10.二人のけじめ(3/10)

 散らばる障壁のかけらに目もくれず、処刑台に降り立った二人は、まっすぐに勇者を睨みつけた。


 一人は顔をつる草で編んだ籠を被り、全身をマントで覆い尽くし、革の手袋に長靴を身に着けている。まるで陽の光を嫌うように素肌を徹底的に見せない彼が何を思い、何を目的としているのかは全く読み取れない。


 もう一人はまだ年端もいかぬ少女だった。上質であろう服は使い古されぼろぼろになり、特に左胸のところは黒い布で乱雑に補修されている。それに反し、栗色の髪を短く切り揃え、くりくりとした目をした幼い顔立ちからは、とても処刑に乱入するような荒々しさを感じなかった。


 このような大それたことをする二人を、観衆は誰も知らない。


 だが、このような大それたことをする心当たりなど、一つしかない。


「魔王だああああああああ!!!」


 誰かの叫びが周囲に恐怖を伝播させ、観衆は蜘蛛の子を散らすように我先にと逃げ出した。
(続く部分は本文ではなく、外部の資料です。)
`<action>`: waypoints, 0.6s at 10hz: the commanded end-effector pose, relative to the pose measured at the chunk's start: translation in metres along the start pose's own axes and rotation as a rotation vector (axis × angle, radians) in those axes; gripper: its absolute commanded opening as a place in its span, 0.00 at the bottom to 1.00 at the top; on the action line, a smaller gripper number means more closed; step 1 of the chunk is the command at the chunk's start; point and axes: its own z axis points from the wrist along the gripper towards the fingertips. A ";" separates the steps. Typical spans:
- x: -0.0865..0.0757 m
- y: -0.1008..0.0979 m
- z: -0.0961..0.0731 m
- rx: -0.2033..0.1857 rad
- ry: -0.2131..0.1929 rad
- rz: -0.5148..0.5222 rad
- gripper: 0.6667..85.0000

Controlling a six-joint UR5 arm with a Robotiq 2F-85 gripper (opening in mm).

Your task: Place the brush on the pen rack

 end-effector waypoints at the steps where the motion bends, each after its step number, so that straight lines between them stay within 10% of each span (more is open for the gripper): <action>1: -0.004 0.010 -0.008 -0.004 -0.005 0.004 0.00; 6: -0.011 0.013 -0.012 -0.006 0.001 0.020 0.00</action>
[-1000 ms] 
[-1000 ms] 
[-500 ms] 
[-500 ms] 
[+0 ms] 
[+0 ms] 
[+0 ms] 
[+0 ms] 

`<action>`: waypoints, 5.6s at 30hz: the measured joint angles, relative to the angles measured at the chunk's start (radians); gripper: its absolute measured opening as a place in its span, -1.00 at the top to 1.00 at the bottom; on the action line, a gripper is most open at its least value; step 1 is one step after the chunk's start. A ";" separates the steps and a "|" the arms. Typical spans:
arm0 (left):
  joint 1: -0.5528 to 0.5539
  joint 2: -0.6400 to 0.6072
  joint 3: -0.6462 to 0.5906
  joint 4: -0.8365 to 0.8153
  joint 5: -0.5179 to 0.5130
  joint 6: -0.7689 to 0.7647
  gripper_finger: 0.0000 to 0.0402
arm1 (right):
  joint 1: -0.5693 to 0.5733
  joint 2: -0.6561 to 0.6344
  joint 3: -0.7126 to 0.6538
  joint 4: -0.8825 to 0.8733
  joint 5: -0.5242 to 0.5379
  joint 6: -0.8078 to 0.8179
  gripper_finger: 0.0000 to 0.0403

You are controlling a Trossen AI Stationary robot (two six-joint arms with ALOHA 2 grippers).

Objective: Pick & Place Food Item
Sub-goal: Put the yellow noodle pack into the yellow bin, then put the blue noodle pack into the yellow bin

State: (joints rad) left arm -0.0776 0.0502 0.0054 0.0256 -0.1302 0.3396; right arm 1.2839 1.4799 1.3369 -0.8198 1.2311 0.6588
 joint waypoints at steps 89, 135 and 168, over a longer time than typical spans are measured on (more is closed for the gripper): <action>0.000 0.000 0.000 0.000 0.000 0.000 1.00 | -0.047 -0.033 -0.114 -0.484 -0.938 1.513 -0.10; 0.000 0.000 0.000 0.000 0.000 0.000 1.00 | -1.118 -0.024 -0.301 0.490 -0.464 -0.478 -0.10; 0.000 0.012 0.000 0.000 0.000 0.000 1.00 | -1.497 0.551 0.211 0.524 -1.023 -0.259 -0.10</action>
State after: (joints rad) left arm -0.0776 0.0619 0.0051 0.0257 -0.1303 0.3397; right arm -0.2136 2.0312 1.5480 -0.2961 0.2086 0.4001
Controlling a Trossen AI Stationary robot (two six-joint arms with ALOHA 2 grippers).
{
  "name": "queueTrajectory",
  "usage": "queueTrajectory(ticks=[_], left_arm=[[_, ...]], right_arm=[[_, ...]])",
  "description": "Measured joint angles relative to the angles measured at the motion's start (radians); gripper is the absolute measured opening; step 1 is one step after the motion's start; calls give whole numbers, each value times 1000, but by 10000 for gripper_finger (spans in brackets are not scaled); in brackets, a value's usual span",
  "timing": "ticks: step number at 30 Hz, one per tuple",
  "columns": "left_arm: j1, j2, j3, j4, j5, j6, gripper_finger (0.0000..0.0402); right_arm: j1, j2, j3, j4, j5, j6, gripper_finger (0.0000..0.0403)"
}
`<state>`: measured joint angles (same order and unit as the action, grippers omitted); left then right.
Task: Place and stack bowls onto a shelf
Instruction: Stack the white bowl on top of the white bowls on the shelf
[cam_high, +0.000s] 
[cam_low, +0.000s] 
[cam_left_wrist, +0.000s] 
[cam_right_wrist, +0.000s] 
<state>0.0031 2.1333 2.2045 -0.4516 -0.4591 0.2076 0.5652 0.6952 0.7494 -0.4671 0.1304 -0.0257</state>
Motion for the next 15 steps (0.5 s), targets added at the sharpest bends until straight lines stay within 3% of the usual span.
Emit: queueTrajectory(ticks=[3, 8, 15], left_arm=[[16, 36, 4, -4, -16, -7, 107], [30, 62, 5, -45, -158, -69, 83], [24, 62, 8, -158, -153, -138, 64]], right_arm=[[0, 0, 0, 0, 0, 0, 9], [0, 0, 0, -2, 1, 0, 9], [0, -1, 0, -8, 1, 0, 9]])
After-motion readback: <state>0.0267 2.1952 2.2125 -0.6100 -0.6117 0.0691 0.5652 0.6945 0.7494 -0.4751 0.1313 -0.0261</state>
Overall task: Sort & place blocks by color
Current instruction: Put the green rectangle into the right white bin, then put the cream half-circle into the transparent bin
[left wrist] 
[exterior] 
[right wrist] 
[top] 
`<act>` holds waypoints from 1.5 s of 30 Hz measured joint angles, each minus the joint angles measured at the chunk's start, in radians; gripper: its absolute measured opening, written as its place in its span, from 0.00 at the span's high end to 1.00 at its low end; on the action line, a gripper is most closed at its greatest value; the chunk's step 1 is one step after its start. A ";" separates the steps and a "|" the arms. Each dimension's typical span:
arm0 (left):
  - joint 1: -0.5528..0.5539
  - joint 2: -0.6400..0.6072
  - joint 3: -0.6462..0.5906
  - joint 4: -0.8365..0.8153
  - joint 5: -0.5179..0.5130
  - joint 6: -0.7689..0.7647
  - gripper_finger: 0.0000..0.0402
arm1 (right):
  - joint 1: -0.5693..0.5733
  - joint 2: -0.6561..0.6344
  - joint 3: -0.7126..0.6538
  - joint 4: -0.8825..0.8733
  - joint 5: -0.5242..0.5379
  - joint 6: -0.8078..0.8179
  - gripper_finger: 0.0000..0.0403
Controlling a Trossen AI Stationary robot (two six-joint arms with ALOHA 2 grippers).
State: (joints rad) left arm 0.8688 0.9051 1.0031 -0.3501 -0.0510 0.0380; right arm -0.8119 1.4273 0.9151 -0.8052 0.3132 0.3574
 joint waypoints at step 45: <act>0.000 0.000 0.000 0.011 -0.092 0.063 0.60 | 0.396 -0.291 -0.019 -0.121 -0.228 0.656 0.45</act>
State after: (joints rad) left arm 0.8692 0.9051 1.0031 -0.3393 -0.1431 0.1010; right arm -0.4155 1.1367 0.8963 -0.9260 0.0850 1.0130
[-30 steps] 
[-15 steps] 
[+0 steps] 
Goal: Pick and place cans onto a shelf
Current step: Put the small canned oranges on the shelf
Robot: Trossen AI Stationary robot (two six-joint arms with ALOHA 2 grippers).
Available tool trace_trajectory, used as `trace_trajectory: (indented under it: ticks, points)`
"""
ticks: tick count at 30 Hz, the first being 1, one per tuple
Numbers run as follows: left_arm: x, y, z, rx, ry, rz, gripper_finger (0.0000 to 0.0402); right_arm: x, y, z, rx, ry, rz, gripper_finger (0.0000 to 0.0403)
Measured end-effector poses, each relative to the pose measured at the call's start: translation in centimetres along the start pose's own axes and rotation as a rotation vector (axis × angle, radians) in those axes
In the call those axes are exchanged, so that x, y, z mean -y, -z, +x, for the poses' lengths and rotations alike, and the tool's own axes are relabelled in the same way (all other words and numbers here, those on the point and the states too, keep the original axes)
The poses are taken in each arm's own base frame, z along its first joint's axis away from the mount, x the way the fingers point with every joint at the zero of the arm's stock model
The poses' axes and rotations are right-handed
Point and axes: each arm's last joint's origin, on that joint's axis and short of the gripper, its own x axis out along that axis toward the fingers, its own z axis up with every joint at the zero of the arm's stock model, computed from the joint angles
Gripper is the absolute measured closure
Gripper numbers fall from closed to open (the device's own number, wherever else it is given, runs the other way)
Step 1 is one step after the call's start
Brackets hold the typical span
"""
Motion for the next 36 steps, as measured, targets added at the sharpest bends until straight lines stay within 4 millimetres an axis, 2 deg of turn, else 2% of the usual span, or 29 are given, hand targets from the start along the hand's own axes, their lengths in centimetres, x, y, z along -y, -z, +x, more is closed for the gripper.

先ほどまで広場を埋め尽くしていた人混みはすぐになくなり、勇者一行を除き処刑台に残った者はほとんどいない。


「勇者様! 大丈夫ですか!」


 障壁を貼る術者としてではなく警備として、メイガンの処刑に参加していた剣士のアイがすぐさま勇者とクチナシ達との間に立ち、剣を抜いて魔王に向ける。少し遅れてケイとレンも合流し、各々の武器を取り臨戦態勢に入る。


 処刑の時とは違う、これから戦いが始まるという緊張感の中、最初に口を開いたのはクチナシだった。


『どけ』


 たった一言、クチナシの《意思疎通》がその場にいた全員に届けられる。


 だが、それだけでも十分な威圧にはなった。そもそも、魔王と会話ができるなど知るはずもなかったのだ。それがまさか魔王の方から話しかけられるなど、夢にも思わなかっただろう。


 キンカとメイガン以外全員が彼の声に怯む間に、クチナシはさらに言葉を重ねた。


『用事があるのは勇者様と先生だけだ。お前らに用はない。失せろ』


 相対する敵が魔王であることに加え、被った籠に隠れて表情が読み取れないことが重なって、クチナシの言葉はその場に動揺を広めていく。


 そんな中、魔王の方へと一歩前に出る者が二人。勇者とメイガンだ。


 勇者は手にした剣をメイガンの首筋に当てている。魔王の目的が彼女である以上、人質としておけばひとまず動きは抑えられるだろうと踏んでのことだ。


 実際勇者の行動は間違ってはいない。だが、メイガンがクチナシに対し、あまりにも嬉しそうな表情を見せてくるものだから、お互いの間に生まれるはずだった緊張感が今一つ抜けてしまっていた。


 メイガンのその表情は、クチナシが自分を助けに来たことではなく、自分の思い描いていた展開通りに事が進んでいることを喜んでいる表情だ。


 つまり、今彼女は自分の身の危険を感じていない。勇者も彼女を人質に取ってはいるが、それはあくまで魔王の動きを止めるためであって、彼女を本気で殺そうとは考えていないのだろう。


「魔王。お前が用事があると言っていた先生というのは、この人のことなんだろう?」


 殺意のない脅しにやや拍子抜けしたクチナシの様子にも、メイガンの表情にも気づかないまま、勇者は少し上ずった声で目の前の魔王を問い詰める。


「お前にとって、この人はなんなんだ?」

『大切な人だ』


 勇者の質問に、クチナシは迷いなく返答した。


 表情は読み取れないが、おそらく本心からの言葉だろう。


 ふと勇者は、魔王の傍らにいる少女に視線を移し、さらに問いかける。


「ついでにもう一ついいか? そっちの女の子は、お前にとってなんなんだ?」

『……大切な人だ』

「えー、メイガンさんの時は即答だったのに、なんでウチの時はちょっと口ごもるんスかー」

『訂正する。勝手に俺についてきた迷惑極まりないクソガキだ』

「そういうひどいことはなんですっと口にできるんスかね!?」


 クチナシは隣で茶化すキンカの頭をわしづかみにし、そのまま彼女の頭を大きく揺さぶった。キンカもされるがままに振り回されるも、あげる悲鳴はどこか楽しそうだった。昨日今日出会ったような間柄ではないのは明らかだ。


 そんな二人の様子を見ていた勇者は、小さくため息を吐いた。